Description of the task = Every line below should be copied exactly; drop the pictures.

### Data extract ###

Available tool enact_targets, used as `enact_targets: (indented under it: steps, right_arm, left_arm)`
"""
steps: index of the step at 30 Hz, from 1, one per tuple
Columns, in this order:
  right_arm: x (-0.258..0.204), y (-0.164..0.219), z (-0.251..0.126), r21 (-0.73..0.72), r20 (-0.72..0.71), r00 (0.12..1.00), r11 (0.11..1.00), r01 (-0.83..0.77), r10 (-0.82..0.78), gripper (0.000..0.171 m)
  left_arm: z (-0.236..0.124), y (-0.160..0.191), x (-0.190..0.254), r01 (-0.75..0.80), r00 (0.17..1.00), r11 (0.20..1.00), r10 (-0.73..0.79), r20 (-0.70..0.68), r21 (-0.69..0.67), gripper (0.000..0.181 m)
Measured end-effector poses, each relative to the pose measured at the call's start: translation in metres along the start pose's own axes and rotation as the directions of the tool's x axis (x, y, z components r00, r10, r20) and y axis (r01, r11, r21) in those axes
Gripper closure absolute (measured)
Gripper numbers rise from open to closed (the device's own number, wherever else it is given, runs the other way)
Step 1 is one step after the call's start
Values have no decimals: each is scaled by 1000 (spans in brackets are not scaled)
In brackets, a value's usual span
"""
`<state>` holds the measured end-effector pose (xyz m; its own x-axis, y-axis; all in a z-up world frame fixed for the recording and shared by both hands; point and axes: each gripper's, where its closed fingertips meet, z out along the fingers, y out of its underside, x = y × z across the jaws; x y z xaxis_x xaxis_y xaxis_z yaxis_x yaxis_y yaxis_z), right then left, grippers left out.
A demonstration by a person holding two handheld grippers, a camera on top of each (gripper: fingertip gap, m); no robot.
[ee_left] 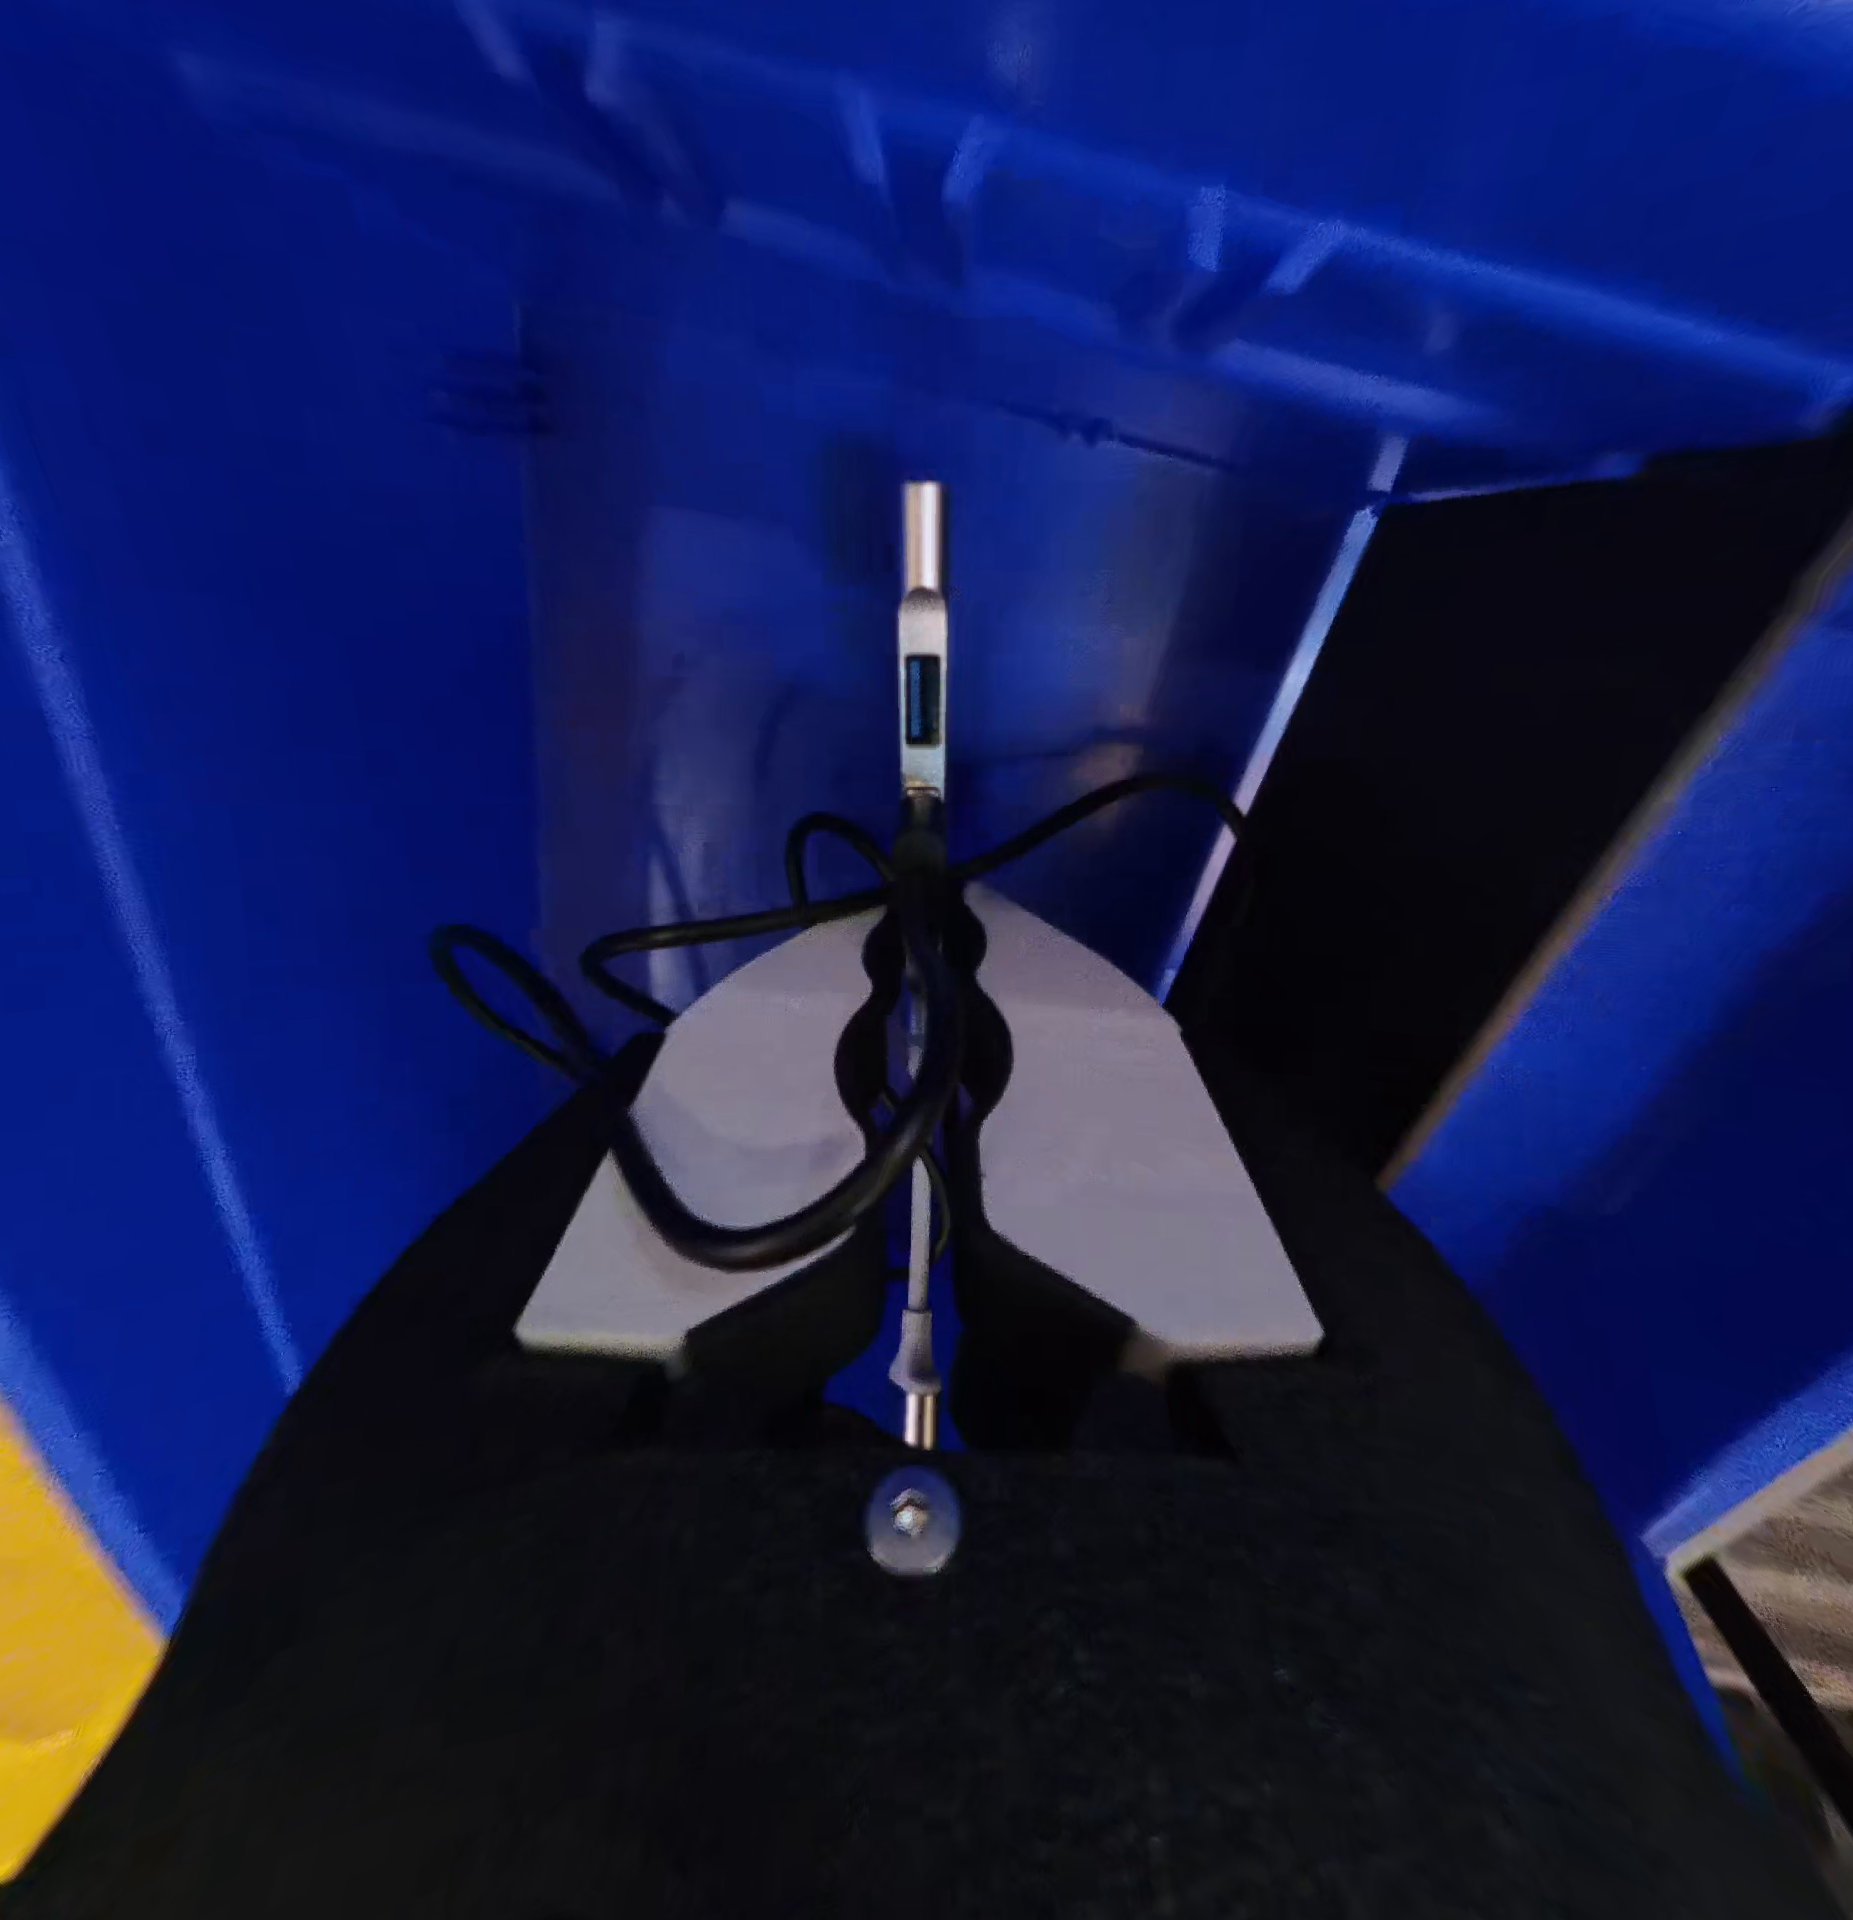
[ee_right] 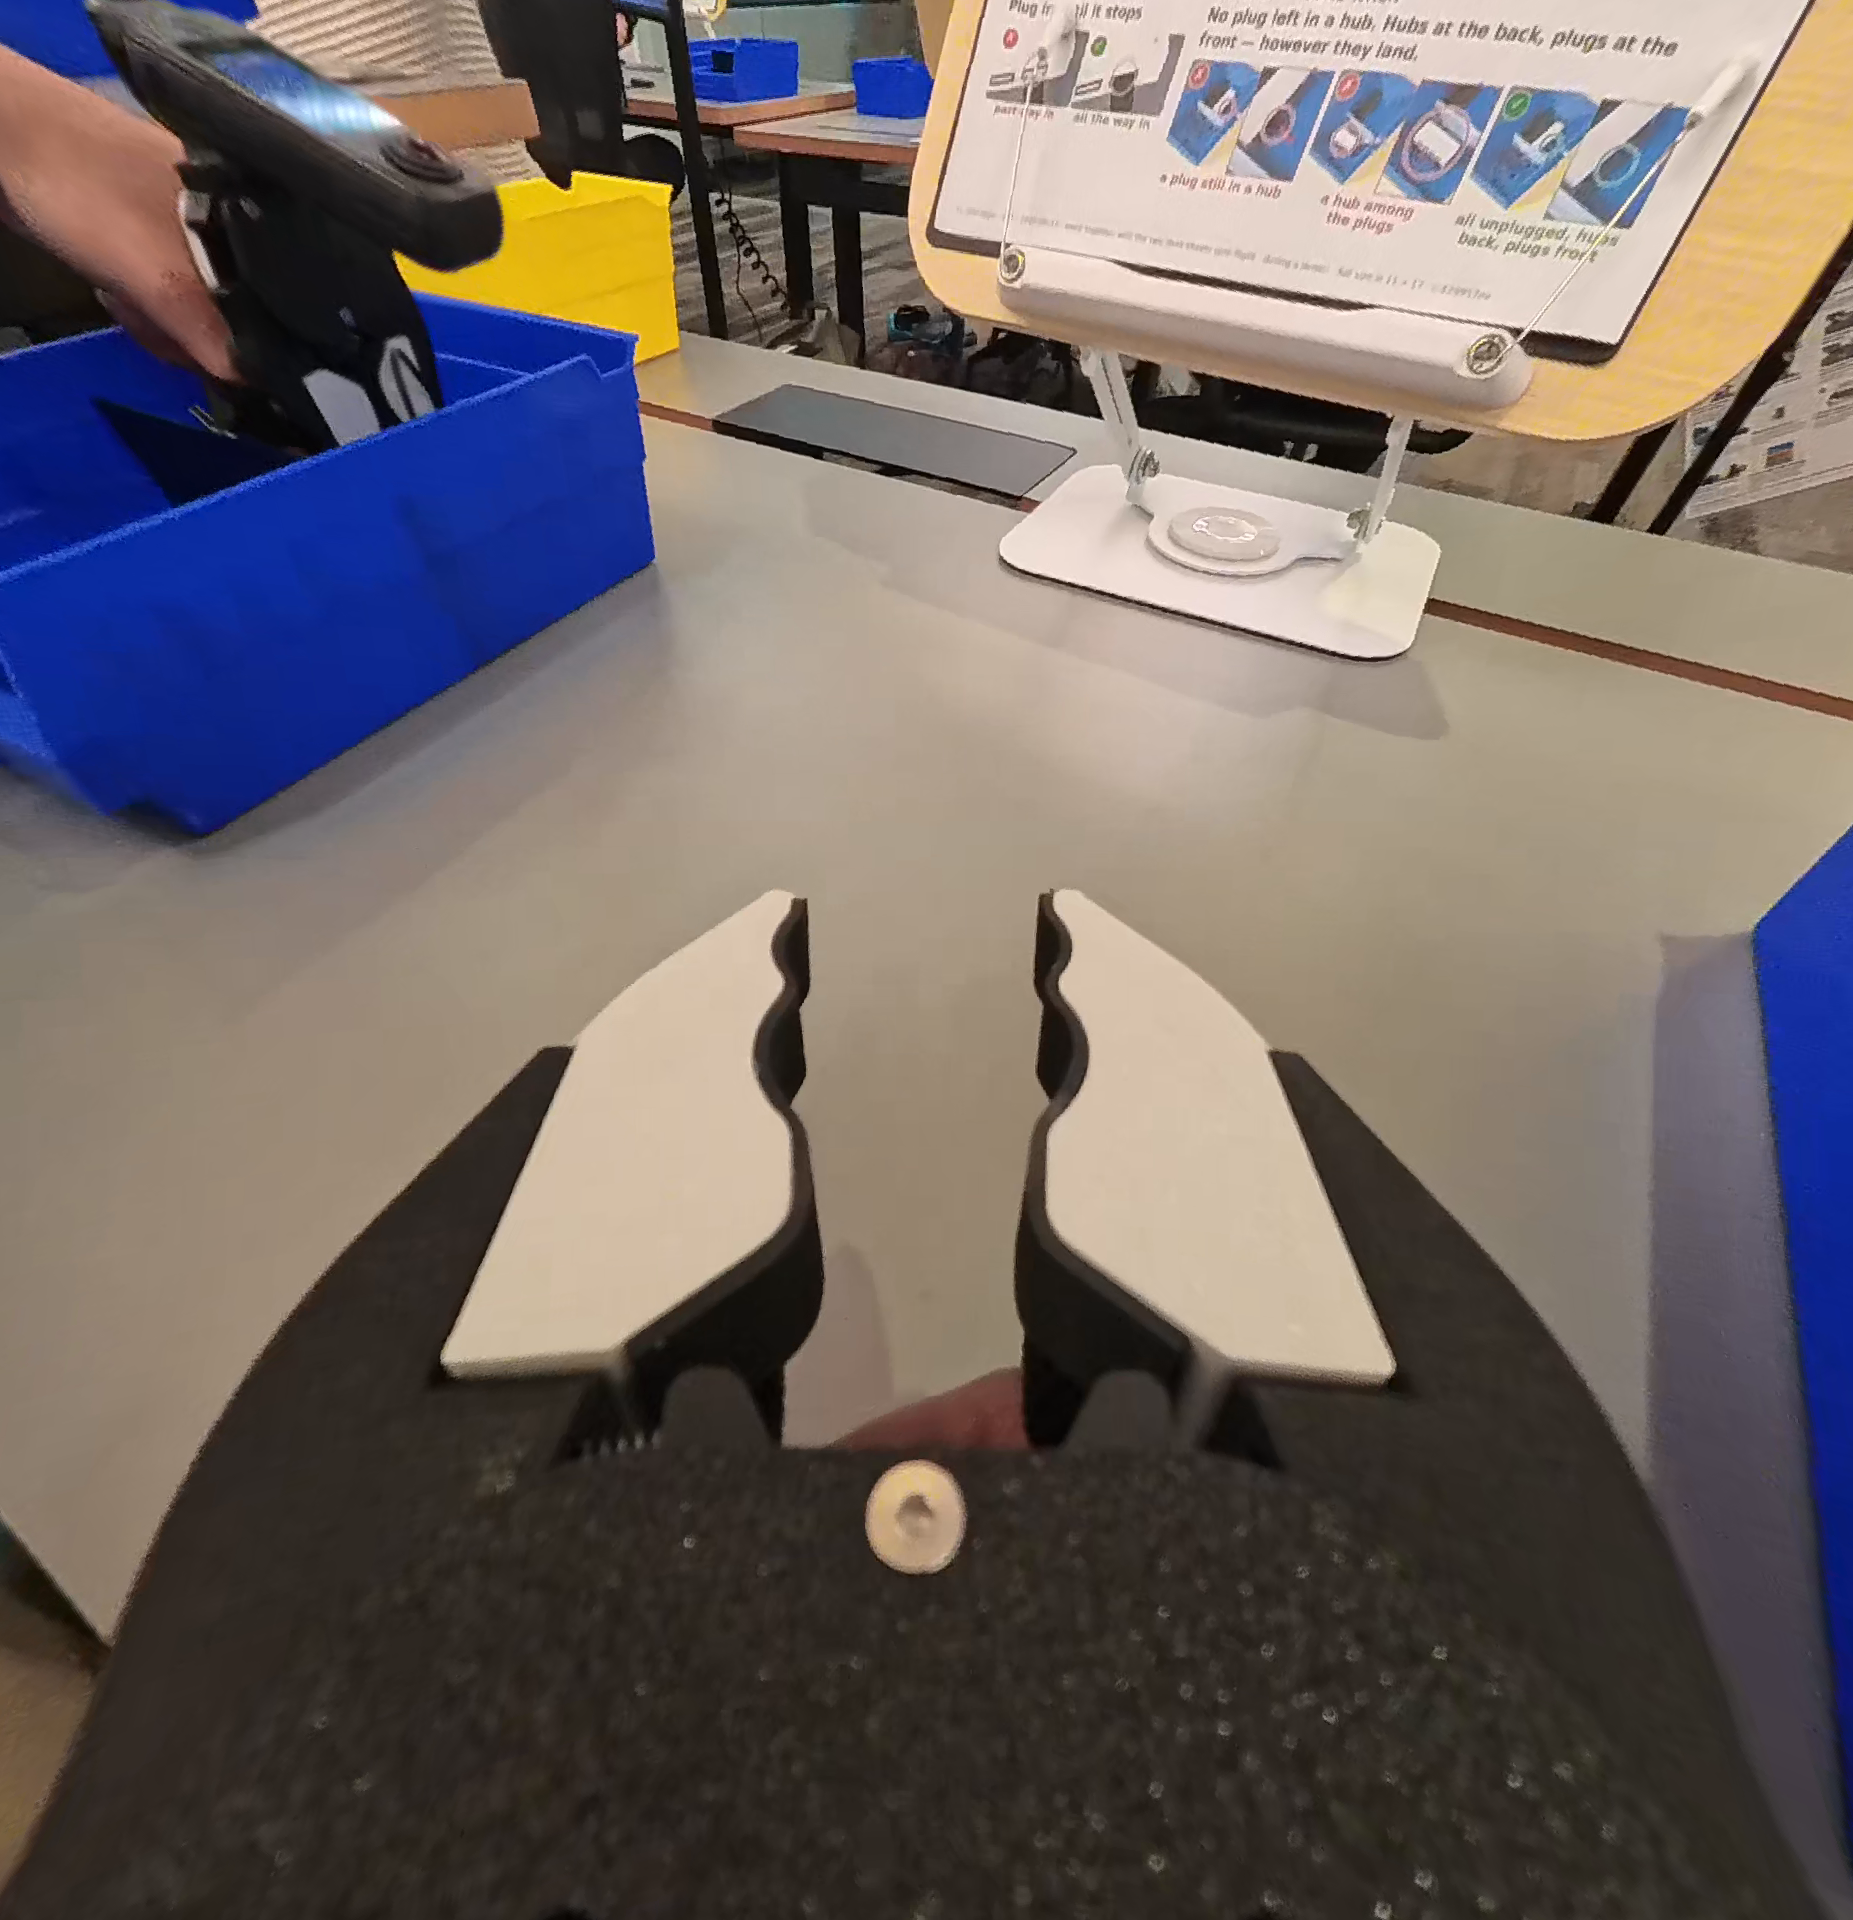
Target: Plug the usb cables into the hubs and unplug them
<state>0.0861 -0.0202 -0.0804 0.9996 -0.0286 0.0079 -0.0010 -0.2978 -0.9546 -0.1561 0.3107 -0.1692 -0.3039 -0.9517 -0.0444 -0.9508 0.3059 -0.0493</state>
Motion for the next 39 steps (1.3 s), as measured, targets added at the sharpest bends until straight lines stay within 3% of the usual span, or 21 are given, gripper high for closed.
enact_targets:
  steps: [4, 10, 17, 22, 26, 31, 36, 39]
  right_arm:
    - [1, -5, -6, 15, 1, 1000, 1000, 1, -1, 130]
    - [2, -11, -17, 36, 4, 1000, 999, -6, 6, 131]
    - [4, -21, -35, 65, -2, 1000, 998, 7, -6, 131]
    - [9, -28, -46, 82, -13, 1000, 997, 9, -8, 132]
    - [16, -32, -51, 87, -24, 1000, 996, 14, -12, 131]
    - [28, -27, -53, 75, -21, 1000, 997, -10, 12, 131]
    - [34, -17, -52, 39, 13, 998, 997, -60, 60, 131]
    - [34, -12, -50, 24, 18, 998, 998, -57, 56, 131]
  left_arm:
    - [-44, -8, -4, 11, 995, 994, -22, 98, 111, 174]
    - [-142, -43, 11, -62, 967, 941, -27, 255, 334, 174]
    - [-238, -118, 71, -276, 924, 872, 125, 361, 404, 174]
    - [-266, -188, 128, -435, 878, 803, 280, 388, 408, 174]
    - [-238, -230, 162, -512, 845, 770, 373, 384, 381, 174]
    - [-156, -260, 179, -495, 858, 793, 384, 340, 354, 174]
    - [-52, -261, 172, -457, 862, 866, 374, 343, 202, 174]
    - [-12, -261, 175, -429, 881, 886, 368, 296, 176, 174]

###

Result below =
Available tool enact_targets, used as `enact_targets: (indented under it: steps, right_arm, left_arm)`
"""
steps: index of the step at 30 Hz, from 1, one per tuple
Columns, in this order:
  right_arm: x (-0.258..0.204), y (-0.164..0.219), z (-0.251..0.126), r21 (-0.73..0.72), r20 (-0.72..0.71), r00 (0.12..1.00), r11 (0.11..1.00), r01 (-0.83..0.77), r10 (-0.82..0.78), gripper (0.000..0.171 m)
  left_arm: z (-0.236..0.124), y (-0.160..0.191), x (-0.190..0.254), r01 (-0.75..0.80), r00 (0.17..1.00), r11 (0.20..1.00), r10 (-0.73..0.79), r20 (-0.70..0.68), r21 (-0.69..0.67), gripper (0.000..0.181 m)
Measured end-effector poses, each relative to the pose measured at the call's start: translation in metres along the start pose's own axes and rotation as the directions of the tool's x axis (x, y, z components r00, r10, r20) and y axis (r01, r11, r21) in those axes
Gripper closure absolute (measured)
Gripper numbers rise from open to closed (the device's own number, wherever else it is given, runs the other way)
Step 1 is one step after the call's start
Values have no decimals: each is scaled by 1000 (spans in brackets are not scaled)
In brackets, a value's usual span
"""
`<state>` holds the measured end-effector pose (xyz m; its own x-axis, y-axis; all in a z-up world frame fixed for the recording and shared by both hands; point and axes: each gripper's, where its closed fingertips meet, z out along the fingers, y out of its underside, x = y × z across the jaws; x y z xaxis_x xaxis_y xaxis_z yaxis_x yaxis_y yaxis_z), right then left, grippers left out.
A demonstration by a person holding two handheld grippers, a camera on top of each (gripper: fingertip gap, m); no robot.
[ee_left] 
[ee_right] 
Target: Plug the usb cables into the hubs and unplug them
<state>0.0861 -0.0202 -0.0804 0.9996 -0.0286 0.0079 -0.0010 -0.2978 -0.9546 -0.1561 0.3107 -0.1692 -0.3039 -0.9517 -0.0444 -0.9508 0.3059 -0.0493</state>
Motion for the next 39 steps (1.3 s), as measured, targets added at the sharpest bends until straight lines stay within 3% of the usual span, or 21 are given, gripper high for closed.
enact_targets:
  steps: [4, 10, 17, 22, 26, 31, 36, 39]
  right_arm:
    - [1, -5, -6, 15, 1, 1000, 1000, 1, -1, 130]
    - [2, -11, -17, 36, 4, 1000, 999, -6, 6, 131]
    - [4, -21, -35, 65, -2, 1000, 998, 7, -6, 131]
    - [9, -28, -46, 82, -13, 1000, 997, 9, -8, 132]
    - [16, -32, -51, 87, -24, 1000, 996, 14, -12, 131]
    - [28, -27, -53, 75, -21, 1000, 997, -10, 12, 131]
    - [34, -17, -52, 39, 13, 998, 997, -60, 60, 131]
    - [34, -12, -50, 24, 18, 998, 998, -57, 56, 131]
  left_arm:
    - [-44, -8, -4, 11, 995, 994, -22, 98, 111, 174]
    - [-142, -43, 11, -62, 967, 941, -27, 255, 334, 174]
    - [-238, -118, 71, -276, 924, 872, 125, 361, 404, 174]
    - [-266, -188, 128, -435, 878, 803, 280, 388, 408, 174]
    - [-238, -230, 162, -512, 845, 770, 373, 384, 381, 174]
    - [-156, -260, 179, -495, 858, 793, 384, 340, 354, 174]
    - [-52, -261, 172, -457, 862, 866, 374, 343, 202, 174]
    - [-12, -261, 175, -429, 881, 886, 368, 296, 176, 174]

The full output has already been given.